Sunday, March 15, 2015

Death of a boy-racer.

I do not fit the description of an angry man, young or otherwise. I am endowed with a skill-set that affords me a decent enough living that I am only in fear of losing that life to which I am now accustomed. I sleep hungry only by choice. I commute only by choice. My suits are threadbare only by choice. There are millions of Kenyans who do not enjoy the same life I do, while there is a tiny elite who will never ever want for anything - nor will their children, grandchildren or great-grandchildren.

That elite is no longer invisible. You will hear of their exploits from time to time. When one of their own passes on, the nation is usually gripped for a time with tales of their goodness and accomplishments. In regard to how high up the tree of elitism they are, the examination of their lives will be calibrated to establish just how important they were, with the attendant public expiation of their goodness by someone or two of similar rank.

Yesterday a man died in a road traffic accident on a road in Kiambu.

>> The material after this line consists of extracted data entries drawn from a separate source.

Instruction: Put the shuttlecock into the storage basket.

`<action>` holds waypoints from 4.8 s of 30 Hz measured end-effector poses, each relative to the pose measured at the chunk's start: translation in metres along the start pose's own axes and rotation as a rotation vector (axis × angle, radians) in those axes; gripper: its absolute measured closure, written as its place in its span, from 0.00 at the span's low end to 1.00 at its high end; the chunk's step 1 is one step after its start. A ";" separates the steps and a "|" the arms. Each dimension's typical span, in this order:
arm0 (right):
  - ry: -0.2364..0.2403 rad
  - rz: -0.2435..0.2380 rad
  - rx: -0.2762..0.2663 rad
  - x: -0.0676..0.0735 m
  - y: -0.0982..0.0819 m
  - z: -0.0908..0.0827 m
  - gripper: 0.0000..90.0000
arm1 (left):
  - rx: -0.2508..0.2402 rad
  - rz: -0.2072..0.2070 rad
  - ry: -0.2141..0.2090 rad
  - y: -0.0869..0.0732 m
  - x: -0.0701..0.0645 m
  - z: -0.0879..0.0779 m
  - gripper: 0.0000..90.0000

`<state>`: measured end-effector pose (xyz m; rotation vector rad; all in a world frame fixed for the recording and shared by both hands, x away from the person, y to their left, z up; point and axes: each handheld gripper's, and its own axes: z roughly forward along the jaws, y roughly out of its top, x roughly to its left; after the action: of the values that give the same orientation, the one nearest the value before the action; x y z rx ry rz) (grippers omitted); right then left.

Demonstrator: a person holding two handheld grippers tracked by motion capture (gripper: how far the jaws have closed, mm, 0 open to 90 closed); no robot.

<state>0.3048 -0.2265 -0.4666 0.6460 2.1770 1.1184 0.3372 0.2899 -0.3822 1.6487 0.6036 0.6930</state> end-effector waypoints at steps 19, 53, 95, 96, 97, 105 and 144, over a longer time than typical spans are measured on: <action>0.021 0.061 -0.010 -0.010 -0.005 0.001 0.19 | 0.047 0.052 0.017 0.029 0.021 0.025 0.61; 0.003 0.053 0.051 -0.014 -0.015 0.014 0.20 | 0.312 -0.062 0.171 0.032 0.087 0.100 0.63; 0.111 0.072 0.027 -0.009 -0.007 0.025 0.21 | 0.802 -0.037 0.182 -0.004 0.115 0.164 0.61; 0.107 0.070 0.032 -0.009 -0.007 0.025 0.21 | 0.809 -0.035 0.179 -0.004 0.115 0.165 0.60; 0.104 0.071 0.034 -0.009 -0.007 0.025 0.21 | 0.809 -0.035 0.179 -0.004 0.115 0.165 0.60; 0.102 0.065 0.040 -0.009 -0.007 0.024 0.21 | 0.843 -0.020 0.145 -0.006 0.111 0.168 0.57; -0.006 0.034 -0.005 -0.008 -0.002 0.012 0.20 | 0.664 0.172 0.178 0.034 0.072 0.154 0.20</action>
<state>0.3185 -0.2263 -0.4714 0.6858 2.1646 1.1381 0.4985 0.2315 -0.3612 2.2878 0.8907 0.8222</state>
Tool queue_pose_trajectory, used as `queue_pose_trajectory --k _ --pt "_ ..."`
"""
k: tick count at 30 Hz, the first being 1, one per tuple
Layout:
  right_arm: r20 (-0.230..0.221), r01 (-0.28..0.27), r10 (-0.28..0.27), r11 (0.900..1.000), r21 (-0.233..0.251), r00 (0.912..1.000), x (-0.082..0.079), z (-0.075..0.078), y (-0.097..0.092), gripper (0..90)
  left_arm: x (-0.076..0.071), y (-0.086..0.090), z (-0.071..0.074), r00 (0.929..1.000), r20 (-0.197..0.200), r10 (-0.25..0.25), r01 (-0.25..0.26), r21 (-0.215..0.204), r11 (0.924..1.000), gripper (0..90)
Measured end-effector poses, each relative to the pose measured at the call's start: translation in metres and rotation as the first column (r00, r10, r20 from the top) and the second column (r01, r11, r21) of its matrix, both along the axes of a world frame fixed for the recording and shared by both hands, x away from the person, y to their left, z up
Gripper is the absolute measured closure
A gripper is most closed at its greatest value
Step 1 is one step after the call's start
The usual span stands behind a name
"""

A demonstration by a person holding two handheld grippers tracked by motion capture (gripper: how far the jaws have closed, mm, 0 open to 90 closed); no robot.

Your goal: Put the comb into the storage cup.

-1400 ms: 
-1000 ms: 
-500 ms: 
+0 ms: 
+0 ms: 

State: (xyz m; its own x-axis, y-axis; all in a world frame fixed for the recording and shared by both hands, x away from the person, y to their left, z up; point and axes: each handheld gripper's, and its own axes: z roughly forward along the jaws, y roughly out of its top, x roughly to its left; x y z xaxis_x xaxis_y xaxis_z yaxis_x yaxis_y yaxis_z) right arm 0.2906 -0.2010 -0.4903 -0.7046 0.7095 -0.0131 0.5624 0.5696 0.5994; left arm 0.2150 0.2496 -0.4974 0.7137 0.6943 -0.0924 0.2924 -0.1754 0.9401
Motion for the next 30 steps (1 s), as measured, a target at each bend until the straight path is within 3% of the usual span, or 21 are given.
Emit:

He was driving a very expensive racing car. Few Kenyans could afford it. His death was not an "ordinary" accident, in that it did not occur on his commute to or from his place of work, or on his way to an appointment with his dentist, doctor, chiropractor or mistress. He died while driving very quickly on roads that were not designed for driving very quickly. He died in the company of his friends who were driving similarly expensive cars beyond the reach of the majority of car-owners in Kiambu. His death was examined and re-examined in the free press and on the internet. Even from thirteen thousand kilometres away I am forced to confront the death of a man I have never met, would only have heard of in the most exceptional of circumstances, having died something that I could only dream of if I were a member of the fat-wallet society.

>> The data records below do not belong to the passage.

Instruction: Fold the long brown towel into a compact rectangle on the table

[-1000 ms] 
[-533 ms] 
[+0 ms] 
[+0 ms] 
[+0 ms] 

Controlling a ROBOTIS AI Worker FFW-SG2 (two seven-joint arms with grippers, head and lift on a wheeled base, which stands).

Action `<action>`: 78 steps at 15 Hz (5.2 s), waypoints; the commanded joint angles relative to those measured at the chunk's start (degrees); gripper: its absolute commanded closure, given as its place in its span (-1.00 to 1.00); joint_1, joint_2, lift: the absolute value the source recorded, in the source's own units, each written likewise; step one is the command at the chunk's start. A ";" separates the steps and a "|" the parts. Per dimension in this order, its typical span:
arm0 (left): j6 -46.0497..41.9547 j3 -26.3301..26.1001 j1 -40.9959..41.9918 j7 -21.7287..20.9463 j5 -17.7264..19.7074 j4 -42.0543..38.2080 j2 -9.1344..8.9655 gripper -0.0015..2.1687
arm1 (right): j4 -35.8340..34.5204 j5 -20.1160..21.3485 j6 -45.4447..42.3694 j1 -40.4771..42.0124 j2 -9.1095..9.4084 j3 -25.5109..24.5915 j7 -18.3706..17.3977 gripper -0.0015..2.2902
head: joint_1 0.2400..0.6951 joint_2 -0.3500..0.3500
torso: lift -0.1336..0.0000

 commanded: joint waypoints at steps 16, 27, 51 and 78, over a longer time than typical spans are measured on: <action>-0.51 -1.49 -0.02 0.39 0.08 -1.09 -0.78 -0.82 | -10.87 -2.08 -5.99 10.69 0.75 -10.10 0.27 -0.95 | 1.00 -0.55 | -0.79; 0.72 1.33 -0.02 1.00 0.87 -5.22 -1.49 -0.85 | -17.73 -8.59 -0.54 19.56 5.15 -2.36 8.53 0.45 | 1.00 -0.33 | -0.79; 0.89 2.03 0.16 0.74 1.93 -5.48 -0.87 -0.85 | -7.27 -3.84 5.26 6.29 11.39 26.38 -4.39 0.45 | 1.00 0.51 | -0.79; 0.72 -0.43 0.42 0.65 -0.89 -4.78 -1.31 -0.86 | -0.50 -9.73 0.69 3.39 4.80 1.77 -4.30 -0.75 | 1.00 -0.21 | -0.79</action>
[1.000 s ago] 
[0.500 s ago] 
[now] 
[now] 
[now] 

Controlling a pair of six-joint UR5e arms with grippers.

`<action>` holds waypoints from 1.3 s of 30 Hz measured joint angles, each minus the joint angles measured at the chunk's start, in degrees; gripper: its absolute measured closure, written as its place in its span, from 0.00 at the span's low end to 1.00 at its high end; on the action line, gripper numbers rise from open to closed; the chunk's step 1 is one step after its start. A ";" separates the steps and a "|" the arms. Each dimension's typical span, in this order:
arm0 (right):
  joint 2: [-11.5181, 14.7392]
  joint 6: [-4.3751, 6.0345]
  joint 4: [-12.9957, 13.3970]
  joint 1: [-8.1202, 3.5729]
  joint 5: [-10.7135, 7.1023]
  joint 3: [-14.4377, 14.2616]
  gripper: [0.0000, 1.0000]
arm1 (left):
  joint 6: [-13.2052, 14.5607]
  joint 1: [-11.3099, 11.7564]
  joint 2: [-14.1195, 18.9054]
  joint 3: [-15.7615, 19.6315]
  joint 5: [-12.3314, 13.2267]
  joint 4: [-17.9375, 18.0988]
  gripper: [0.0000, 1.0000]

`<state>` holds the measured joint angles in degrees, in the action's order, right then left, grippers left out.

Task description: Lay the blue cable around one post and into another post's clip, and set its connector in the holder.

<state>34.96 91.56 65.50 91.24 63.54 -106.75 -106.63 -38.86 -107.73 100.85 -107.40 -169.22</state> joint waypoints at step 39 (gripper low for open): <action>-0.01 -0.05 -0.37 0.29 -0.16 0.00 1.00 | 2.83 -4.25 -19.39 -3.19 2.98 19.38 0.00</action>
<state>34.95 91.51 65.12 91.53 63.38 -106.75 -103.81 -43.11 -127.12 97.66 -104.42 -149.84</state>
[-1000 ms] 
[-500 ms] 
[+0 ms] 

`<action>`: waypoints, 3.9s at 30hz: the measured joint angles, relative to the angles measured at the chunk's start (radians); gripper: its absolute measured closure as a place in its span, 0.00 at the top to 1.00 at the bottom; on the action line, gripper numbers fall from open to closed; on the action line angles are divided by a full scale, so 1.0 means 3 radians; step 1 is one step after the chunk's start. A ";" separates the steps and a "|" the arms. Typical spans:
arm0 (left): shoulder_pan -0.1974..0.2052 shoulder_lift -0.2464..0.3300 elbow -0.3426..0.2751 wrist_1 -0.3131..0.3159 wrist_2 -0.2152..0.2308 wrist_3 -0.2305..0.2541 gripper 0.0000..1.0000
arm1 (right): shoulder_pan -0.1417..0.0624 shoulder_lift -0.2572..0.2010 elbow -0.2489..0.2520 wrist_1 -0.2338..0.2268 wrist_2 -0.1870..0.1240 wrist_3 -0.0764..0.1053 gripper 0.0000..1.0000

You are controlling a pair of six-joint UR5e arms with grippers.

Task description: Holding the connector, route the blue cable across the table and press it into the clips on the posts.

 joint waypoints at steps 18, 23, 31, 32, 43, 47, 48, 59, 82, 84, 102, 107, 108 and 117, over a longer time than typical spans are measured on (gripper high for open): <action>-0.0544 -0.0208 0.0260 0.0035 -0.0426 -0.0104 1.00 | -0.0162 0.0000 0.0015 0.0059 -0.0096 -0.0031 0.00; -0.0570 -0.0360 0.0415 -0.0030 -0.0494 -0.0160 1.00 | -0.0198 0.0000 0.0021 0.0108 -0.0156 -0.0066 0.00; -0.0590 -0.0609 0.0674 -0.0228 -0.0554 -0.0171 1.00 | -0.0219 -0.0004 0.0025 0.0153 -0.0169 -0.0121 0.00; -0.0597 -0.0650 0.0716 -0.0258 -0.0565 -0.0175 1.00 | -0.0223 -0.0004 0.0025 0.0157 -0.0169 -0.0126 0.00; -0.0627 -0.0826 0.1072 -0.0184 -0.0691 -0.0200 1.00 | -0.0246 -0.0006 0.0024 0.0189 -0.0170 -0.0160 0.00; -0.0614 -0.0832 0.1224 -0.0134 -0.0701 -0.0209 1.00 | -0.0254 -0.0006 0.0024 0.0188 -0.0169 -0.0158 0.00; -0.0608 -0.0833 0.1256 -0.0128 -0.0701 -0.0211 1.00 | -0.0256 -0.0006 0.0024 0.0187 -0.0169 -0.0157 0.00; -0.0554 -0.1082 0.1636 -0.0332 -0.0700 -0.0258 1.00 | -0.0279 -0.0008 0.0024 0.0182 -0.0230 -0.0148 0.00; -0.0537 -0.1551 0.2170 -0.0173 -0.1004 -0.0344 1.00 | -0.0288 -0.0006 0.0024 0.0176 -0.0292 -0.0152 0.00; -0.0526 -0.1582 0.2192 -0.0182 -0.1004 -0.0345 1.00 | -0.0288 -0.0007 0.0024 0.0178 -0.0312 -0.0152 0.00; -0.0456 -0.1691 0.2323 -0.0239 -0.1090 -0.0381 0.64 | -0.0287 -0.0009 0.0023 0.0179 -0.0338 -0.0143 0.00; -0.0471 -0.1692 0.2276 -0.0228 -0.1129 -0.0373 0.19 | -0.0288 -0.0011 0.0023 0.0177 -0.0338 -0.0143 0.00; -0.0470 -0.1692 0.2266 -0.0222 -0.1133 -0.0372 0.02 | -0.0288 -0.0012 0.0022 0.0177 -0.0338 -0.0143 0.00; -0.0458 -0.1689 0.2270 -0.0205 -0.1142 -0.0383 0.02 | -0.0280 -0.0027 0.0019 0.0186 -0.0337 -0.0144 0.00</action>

It is something that should enrage us, this celebration of wealth for celebration's sake. In his acquisition of the wealth, or riches, that permitted that dead driver to purchase that expensive toy, we are left to speculate about how much worth he was tot he men and women who walk or commute to work every day, those who slumber with rumbling stomachs of hunger, unable to walk into a shop and purchase off the rack new sets of suitings, shirts, stockings, underwear, belts and whatnots. That while the just government of the people is engaged in an orgy of self-immolation at the altar of corruption we must engage what little of our public commons to the mourning of the death of a boy-racer should enrage us to seismic proportions. It is a complete negation of the priorities that should order our lives.

No, sir. I do not deny that he was a man of some worth; I refuse to accept that his worthiness was greater than that of the four men who labour day and night to watch over my property while I toil or slumber. When their ilk is attacked in the dead of night and murdered in cold blood, they are not mourned save by their loved ones. Their day to day exploits in service to others are not celebrated - instead, they are tolerated when they ask for just a little more when they offer to wash our cars for us or clear out the gutters of our roofs.

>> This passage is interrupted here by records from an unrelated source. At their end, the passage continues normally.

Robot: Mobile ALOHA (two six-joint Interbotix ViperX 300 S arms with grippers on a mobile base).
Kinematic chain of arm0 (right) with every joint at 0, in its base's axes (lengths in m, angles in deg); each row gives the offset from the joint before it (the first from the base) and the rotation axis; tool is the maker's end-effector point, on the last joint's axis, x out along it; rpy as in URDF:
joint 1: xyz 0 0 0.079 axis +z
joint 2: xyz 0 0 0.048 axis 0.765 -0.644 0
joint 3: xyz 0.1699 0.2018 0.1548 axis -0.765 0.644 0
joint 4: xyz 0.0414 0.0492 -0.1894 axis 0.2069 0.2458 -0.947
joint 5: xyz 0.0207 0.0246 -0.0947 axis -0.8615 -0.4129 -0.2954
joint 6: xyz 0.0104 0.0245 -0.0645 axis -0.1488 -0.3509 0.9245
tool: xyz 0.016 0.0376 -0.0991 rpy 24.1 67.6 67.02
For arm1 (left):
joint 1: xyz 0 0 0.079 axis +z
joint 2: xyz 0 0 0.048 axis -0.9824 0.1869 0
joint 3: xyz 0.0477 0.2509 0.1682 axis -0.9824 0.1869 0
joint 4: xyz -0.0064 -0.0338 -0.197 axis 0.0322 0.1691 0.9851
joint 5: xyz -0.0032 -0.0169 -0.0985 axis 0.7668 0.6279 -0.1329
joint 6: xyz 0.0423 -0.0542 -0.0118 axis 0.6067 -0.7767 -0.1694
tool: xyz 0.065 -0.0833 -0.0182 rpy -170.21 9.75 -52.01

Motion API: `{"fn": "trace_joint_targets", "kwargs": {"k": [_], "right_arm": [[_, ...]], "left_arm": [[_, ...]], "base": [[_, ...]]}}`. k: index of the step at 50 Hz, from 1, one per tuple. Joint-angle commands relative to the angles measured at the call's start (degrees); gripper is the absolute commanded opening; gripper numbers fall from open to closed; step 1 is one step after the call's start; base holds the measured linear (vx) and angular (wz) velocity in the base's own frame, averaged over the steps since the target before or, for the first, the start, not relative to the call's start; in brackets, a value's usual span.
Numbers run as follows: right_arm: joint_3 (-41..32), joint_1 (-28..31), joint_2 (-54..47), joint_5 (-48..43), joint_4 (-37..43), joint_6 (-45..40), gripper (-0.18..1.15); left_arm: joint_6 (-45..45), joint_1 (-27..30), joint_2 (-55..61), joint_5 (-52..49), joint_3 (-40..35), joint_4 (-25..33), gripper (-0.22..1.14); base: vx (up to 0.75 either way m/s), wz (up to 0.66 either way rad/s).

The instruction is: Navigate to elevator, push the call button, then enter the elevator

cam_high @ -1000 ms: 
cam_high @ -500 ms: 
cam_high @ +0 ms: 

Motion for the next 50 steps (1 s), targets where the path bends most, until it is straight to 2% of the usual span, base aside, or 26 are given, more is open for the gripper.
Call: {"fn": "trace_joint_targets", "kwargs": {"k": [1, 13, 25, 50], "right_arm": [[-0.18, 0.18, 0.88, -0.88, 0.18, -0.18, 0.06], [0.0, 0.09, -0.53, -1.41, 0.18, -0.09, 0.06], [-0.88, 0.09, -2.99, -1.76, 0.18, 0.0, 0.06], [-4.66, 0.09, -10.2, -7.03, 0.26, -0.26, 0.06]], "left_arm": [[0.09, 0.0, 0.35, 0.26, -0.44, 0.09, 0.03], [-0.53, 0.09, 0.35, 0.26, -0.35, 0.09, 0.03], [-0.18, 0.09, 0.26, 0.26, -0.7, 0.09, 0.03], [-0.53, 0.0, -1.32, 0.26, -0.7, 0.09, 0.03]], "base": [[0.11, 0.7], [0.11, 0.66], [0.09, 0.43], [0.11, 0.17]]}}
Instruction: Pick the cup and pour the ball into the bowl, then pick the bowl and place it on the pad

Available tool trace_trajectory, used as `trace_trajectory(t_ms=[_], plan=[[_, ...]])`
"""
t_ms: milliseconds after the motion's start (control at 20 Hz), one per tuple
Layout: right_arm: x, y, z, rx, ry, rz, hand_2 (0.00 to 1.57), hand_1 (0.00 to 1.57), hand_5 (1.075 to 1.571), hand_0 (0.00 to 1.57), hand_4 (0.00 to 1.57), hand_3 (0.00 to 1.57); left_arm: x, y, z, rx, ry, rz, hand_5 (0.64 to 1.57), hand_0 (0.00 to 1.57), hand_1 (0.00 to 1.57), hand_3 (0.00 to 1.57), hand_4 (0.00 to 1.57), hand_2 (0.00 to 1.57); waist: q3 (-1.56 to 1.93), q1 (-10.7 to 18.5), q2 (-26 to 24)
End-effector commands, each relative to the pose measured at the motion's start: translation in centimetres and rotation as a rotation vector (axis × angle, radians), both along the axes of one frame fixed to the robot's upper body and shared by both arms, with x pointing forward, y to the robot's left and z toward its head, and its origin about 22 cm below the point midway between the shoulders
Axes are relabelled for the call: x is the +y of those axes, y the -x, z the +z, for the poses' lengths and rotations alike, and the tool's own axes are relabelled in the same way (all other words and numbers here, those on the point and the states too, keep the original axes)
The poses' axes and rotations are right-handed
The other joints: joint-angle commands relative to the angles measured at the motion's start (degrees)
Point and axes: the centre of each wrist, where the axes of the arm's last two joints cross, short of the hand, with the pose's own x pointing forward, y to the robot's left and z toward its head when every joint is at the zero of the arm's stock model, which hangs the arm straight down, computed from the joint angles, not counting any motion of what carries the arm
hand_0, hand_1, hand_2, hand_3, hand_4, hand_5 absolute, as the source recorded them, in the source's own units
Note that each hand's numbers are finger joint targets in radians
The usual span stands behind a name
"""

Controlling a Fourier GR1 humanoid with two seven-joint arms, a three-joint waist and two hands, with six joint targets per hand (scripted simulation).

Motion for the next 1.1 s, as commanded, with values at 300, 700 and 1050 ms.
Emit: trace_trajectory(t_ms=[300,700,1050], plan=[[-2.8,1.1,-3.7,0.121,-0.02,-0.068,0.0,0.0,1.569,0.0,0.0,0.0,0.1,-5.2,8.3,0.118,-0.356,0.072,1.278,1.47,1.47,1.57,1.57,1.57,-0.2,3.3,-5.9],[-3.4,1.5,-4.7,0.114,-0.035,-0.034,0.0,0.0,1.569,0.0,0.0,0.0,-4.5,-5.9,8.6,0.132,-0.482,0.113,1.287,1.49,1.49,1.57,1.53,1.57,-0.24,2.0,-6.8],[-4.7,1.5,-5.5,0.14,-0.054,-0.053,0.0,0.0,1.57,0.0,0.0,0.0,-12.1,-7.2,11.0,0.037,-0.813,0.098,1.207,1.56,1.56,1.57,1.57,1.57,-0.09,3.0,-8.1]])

So I shall not mourn the boy-racer. He died doing something foolish. He died in the company of other boy-racers doing foolish things. All that promise his family and friends saw in him was sacrificed to the vanity of the elite who must show us that they have more, they are more, they can do more. I should not be asked to mourn him, though I mourn every loss of life. I need not know of him. He was not me, and I could not possibly be him.

1 comment:

Anonymous said...

Wakili, this piece is not in good taste. Why belittle the man on his death while it is clear you do not know him or the sport? You did not have to be "confronted " by the death of a stranger only to use his considerable fame, (which you are not aware of) to launch your own blog in a harsh critique of his life and death. Very unfortunate.